_WHAT IS EXPECTED:_ Search the material below for "large" and copy every line where it occurs.
(SUPPLIED DATA)
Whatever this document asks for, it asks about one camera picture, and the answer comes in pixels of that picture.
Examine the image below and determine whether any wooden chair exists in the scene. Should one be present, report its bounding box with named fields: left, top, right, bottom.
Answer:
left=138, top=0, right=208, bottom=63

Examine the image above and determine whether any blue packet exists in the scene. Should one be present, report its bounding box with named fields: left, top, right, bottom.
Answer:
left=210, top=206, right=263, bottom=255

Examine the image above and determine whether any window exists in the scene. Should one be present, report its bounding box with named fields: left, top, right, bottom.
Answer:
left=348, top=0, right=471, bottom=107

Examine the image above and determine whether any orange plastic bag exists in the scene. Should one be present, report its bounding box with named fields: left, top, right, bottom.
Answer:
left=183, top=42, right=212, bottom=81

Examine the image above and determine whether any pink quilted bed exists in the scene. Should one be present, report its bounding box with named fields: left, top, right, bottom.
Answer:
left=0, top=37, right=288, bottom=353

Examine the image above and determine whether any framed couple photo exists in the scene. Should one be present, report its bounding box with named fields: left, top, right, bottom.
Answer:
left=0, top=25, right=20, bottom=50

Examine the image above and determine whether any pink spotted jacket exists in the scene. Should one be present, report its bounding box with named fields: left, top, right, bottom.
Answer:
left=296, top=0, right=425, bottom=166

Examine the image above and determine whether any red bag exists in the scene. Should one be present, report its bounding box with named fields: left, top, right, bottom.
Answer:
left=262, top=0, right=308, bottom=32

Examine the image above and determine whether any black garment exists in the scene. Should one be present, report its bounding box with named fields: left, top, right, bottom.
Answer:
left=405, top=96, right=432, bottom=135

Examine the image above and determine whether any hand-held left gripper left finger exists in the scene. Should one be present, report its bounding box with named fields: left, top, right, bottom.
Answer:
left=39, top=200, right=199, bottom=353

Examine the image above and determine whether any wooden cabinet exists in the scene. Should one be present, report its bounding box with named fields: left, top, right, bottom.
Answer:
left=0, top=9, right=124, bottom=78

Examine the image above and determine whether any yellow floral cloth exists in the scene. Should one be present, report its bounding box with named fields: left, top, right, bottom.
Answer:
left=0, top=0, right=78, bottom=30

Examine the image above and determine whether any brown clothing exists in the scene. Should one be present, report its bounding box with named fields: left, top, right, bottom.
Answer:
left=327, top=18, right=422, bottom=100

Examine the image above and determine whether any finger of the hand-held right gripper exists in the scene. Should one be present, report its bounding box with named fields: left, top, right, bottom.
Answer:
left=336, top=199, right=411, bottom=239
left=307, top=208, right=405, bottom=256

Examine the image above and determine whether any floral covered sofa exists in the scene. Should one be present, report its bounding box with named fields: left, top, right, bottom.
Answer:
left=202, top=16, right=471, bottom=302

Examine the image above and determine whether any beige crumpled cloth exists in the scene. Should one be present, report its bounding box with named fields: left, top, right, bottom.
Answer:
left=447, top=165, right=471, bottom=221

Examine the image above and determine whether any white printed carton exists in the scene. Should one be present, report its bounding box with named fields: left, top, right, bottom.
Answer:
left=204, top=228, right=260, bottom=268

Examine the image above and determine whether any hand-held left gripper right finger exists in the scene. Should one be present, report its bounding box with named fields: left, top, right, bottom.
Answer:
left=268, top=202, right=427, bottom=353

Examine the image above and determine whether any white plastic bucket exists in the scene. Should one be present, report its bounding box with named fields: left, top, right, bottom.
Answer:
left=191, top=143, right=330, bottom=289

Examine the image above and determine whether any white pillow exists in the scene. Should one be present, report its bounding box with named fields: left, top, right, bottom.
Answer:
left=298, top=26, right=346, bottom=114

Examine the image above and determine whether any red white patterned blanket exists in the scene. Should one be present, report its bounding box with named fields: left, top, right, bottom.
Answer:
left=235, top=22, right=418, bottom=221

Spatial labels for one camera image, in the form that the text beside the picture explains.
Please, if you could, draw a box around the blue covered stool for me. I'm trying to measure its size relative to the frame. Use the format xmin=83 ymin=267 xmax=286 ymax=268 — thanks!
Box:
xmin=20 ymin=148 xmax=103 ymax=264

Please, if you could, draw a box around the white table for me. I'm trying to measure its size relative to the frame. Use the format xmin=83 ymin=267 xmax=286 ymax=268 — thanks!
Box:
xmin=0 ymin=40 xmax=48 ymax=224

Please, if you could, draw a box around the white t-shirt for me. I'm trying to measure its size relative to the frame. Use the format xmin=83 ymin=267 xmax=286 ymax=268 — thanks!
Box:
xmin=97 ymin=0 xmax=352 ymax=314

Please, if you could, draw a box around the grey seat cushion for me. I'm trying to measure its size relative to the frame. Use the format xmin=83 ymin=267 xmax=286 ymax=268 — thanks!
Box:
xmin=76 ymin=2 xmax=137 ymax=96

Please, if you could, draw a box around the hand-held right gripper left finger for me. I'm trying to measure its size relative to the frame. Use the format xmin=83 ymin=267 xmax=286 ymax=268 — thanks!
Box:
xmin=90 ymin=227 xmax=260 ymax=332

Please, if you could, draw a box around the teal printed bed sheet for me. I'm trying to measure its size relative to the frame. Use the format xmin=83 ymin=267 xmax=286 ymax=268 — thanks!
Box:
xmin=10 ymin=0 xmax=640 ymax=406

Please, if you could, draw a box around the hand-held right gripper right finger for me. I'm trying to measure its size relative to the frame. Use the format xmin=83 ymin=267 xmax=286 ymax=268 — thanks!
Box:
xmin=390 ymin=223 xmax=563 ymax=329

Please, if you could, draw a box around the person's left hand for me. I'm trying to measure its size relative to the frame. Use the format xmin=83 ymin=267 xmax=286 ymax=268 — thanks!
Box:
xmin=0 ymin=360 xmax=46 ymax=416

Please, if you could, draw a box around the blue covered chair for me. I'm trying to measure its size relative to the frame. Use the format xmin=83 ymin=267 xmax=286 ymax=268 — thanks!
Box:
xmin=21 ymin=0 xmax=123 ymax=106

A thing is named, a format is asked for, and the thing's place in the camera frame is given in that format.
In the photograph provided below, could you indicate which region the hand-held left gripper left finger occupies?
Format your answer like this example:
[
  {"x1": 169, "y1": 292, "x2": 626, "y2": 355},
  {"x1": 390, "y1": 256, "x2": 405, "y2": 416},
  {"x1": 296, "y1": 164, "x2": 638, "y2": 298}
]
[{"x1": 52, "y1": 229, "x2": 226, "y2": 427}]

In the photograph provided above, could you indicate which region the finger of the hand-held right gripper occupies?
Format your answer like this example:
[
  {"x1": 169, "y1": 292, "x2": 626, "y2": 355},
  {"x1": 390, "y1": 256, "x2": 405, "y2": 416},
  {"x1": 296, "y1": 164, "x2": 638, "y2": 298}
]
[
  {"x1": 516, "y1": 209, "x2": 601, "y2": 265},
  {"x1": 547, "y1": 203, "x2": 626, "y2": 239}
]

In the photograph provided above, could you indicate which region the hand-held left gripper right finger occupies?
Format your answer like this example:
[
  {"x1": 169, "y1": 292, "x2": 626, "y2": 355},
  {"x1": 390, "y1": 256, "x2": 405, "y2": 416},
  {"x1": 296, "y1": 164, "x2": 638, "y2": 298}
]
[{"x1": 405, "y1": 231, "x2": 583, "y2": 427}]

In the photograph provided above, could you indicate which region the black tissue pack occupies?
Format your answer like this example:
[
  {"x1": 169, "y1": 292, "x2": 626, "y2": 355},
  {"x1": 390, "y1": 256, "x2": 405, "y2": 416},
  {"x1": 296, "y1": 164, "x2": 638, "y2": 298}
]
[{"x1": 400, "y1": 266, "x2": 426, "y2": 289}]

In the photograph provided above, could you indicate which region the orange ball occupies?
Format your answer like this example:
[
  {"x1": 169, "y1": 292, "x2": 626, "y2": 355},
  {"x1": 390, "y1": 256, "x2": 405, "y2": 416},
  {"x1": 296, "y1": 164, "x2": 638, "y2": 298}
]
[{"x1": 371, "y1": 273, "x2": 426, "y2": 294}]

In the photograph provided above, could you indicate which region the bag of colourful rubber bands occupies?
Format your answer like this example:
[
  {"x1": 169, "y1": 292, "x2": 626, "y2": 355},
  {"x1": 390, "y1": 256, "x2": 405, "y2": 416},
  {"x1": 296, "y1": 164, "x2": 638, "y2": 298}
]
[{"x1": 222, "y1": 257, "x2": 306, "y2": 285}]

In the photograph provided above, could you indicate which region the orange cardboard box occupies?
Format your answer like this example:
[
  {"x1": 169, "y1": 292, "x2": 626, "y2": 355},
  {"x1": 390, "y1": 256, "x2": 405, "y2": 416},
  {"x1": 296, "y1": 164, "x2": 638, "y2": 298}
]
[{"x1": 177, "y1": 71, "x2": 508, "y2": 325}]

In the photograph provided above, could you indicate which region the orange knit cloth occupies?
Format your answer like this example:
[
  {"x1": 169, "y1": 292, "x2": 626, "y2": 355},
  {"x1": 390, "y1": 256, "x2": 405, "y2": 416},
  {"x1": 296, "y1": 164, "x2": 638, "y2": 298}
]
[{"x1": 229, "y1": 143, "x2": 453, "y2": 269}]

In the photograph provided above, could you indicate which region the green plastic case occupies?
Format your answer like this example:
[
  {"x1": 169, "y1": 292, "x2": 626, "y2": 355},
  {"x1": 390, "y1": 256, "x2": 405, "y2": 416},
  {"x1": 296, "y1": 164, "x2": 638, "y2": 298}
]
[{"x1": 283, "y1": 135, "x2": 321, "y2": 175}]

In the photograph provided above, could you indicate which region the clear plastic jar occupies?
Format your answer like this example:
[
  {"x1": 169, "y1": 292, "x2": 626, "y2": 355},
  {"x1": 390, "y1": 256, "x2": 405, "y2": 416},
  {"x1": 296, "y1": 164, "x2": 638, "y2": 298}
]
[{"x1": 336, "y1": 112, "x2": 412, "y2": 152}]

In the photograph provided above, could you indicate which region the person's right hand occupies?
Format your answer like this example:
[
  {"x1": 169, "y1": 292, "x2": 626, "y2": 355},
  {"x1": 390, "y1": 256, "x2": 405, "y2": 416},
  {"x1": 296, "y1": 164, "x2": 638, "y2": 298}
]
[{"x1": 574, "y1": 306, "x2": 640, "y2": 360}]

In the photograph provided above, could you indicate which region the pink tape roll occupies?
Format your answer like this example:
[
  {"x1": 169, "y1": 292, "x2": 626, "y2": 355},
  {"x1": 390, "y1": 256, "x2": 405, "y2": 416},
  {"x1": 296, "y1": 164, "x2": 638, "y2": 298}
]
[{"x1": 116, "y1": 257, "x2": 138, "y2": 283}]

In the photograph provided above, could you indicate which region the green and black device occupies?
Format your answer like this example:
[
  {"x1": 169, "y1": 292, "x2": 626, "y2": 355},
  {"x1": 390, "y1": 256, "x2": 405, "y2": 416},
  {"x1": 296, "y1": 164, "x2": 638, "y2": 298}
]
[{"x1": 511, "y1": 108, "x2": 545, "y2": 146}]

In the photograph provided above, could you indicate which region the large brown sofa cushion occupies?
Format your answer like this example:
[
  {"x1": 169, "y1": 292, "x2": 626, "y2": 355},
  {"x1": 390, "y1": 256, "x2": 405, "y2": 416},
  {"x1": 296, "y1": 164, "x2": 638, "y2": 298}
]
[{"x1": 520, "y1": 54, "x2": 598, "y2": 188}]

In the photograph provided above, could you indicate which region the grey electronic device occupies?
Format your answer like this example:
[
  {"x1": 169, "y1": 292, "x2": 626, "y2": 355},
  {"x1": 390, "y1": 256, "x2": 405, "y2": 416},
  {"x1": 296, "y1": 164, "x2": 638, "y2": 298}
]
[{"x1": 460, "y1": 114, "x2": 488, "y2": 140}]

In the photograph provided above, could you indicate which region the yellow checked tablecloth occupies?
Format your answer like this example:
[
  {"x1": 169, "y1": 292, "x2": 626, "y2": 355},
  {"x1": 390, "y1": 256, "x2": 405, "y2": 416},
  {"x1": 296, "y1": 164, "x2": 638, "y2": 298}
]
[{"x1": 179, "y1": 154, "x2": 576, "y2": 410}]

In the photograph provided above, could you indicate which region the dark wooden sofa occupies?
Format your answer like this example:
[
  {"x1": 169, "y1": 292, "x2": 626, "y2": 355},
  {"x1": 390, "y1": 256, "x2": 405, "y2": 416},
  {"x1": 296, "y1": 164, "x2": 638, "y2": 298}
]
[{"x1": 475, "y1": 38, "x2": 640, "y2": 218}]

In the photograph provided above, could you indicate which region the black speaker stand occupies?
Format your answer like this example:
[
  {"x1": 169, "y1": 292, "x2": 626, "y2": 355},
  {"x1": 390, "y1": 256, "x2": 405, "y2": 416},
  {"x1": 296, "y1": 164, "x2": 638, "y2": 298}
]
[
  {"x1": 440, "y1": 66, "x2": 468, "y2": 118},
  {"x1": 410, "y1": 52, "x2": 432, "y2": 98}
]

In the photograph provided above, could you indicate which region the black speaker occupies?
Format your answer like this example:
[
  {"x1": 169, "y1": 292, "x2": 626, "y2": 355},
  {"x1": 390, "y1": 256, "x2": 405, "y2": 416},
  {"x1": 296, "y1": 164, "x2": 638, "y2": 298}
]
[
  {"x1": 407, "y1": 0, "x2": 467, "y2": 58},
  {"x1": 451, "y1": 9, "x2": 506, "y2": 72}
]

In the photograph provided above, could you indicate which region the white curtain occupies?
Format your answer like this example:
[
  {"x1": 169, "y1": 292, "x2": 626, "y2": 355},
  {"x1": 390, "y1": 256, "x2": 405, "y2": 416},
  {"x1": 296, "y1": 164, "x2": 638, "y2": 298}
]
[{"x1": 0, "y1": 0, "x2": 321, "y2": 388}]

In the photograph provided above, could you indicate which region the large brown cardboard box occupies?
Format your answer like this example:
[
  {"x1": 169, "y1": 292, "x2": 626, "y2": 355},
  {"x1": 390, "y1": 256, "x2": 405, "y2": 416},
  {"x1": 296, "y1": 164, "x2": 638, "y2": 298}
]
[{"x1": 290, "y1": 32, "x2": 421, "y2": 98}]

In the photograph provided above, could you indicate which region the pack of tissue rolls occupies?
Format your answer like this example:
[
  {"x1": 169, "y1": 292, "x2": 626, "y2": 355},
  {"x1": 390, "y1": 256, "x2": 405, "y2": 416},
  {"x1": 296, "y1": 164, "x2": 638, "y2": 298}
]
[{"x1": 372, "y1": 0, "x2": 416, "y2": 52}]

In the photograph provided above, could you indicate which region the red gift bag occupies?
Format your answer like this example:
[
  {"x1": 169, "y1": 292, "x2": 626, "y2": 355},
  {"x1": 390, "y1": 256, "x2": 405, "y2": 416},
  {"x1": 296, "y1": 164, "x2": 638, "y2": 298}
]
(End SUPPLIED DATA)
_ANSWER FOR THE TASK:_
In the photograph provided above, could you indicate which region the large brown sofa cushion occupies?
In the photograph provided above, could you indicate which region the large brown cardboard box occupies?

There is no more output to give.